The minister also said that filling stations are only permitted to sell fuel subject to the present conditions, which is a maximum of Rs.8,000, except for vehicles engaged in transportation services. "The rate of Rs. 121 is what existed several years ago," he told Parliament, adding that the said filling station was instructed to stop selling fuel upon payment by cash.

Further, Energy Minister Wijesekera said an investigation will be carried out for not updating the said gasoline pump or the dispenser. Sri Lankan authorities have decided to suspend the issuing of fuel from the Narahenpita Police Transport Division for selected vehicles following public outcry.

The Ceylon Petroleum Corporation on Thursday said that it stopped selling fuel to parliamentarians from the Narahenpita Police Transport Division's filling station after reports emerged that fuel was being sold at subsidised rates.

“"We don't sell fuel at subsidised rates at any filling station. We cannot imagine selling fuel at a loss," said Attorney-at-Law Sumith Wijesinghe, the Chairman of the Ceylon Petroleum Corporation adding that the supply of fuel from the filling station was suspended.

Speaker Mahinda Yapa Abeywardana had requested the Inspector General of Police to sell fuel from the Narahenpita Police Transport Division to parliamentarians on Wednesday. SJB MP Thalatha Athukorala speaking in Parliament on Wednesday also noted that the Inspector General of Police had been instructed by the government to provide fuel to all the Members of Parliament.

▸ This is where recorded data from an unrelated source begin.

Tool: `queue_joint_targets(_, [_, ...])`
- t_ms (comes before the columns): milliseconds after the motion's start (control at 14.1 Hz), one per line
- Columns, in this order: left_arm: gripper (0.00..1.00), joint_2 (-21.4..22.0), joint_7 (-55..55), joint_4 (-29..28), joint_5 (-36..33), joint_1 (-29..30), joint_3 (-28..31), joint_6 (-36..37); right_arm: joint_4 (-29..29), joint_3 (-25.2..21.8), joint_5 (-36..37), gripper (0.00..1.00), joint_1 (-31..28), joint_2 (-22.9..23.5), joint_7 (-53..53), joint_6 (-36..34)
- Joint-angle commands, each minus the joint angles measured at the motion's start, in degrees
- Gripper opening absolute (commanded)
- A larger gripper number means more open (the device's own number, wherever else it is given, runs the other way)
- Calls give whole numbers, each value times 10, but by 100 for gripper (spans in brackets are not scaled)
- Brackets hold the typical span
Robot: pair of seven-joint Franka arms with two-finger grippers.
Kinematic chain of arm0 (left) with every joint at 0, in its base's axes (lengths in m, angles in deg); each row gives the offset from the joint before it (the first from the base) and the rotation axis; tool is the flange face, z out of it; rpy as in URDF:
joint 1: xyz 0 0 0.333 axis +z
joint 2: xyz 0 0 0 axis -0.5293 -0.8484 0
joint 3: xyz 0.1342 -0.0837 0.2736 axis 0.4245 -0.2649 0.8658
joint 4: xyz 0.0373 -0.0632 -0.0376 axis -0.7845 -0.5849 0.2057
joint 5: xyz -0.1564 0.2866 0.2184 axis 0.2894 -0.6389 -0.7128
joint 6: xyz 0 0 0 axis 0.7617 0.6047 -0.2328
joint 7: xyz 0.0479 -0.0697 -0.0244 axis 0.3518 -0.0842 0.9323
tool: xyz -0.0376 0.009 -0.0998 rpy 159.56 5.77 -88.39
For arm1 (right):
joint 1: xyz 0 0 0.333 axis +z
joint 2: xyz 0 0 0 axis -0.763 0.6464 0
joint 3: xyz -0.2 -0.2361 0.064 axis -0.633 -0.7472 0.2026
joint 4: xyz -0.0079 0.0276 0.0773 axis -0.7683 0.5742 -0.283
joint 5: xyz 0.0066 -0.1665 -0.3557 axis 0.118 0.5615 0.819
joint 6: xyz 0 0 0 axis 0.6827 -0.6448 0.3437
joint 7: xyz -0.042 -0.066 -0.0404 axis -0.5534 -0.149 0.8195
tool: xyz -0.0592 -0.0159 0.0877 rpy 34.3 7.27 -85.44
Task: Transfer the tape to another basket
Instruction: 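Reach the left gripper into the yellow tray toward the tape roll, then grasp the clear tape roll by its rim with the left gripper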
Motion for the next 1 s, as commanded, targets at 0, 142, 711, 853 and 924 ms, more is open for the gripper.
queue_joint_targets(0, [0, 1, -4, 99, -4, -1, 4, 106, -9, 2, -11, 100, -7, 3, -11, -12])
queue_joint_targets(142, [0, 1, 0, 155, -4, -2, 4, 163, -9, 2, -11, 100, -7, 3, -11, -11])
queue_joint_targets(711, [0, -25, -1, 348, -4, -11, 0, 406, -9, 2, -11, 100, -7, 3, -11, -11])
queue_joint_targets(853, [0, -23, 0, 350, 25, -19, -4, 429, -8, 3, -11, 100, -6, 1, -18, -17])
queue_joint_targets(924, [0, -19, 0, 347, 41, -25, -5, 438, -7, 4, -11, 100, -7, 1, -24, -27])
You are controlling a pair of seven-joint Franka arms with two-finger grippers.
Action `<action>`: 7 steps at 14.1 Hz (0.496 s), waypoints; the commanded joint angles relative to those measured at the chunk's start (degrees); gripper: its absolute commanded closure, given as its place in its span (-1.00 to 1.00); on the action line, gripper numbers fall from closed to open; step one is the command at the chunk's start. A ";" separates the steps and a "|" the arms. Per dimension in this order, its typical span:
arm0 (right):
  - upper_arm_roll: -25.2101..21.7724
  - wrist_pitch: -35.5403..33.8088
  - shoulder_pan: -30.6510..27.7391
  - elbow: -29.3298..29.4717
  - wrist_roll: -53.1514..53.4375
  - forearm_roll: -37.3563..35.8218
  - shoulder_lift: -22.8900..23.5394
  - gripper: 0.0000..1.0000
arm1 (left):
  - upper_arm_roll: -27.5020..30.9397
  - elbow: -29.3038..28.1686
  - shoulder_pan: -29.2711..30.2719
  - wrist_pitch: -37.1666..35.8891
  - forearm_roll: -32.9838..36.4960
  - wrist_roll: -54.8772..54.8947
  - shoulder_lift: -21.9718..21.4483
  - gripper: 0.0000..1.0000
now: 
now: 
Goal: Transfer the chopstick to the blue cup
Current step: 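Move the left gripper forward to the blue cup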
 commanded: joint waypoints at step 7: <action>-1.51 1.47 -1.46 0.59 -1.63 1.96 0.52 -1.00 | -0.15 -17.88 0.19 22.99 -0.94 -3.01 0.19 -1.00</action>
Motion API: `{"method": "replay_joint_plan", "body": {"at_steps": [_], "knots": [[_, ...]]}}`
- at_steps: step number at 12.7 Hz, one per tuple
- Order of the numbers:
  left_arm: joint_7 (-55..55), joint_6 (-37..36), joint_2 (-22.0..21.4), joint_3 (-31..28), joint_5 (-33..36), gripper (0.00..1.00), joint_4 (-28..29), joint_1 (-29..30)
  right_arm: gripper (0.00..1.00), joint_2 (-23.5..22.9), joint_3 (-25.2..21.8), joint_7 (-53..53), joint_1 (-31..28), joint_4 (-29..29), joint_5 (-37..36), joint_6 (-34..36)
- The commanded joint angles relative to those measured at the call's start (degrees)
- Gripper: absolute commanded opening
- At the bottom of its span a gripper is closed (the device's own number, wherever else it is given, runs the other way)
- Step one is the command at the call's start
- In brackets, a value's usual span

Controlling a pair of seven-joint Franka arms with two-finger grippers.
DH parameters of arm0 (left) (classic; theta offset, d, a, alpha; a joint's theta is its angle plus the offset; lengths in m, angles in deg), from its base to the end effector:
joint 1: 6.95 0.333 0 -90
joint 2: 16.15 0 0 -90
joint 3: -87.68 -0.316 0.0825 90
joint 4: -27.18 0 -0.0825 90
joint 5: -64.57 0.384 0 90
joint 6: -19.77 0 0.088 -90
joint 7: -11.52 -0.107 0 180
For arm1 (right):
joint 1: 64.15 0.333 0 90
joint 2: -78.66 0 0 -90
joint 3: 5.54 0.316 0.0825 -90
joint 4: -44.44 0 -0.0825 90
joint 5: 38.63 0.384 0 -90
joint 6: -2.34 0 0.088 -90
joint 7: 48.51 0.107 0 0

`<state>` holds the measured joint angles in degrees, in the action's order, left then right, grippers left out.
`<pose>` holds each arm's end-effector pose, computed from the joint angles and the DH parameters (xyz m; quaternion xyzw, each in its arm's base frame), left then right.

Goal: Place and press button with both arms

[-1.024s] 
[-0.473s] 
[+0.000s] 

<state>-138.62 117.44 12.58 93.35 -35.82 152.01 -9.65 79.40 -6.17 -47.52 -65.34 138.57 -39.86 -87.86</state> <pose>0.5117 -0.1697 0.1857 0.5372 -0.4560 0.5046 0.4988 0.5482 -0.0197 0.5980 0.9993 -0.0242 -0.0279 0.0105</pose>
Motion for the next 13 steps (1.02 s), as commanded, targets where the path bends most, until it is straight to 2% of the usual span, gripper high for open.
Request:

"This decision has put us in danger," she pointed out, noting that it is unfair for MPs to be given special treatment for fuel while the people in the country are forced to wait in line for hours for fuel.

Sri Lanka Police in a statement on Thursday morning said that instructions were given to provide fuel upon payment of cash for the vehicles that belong to Members of Parliament that enter the Narahenpita Police Transport Division for fuel.

Sri Lanka Police tightened security at the premises as authorities took measures to rectify the dispenser, as the Energy Minister revealed in Parliament that the said dispenser was not updated in years. Sri Lankans have been protesting for more than a month demanding the resignation of President Gotabaya Rajapaksa, holding him responsible for the country's worst economic crisis in recent memory.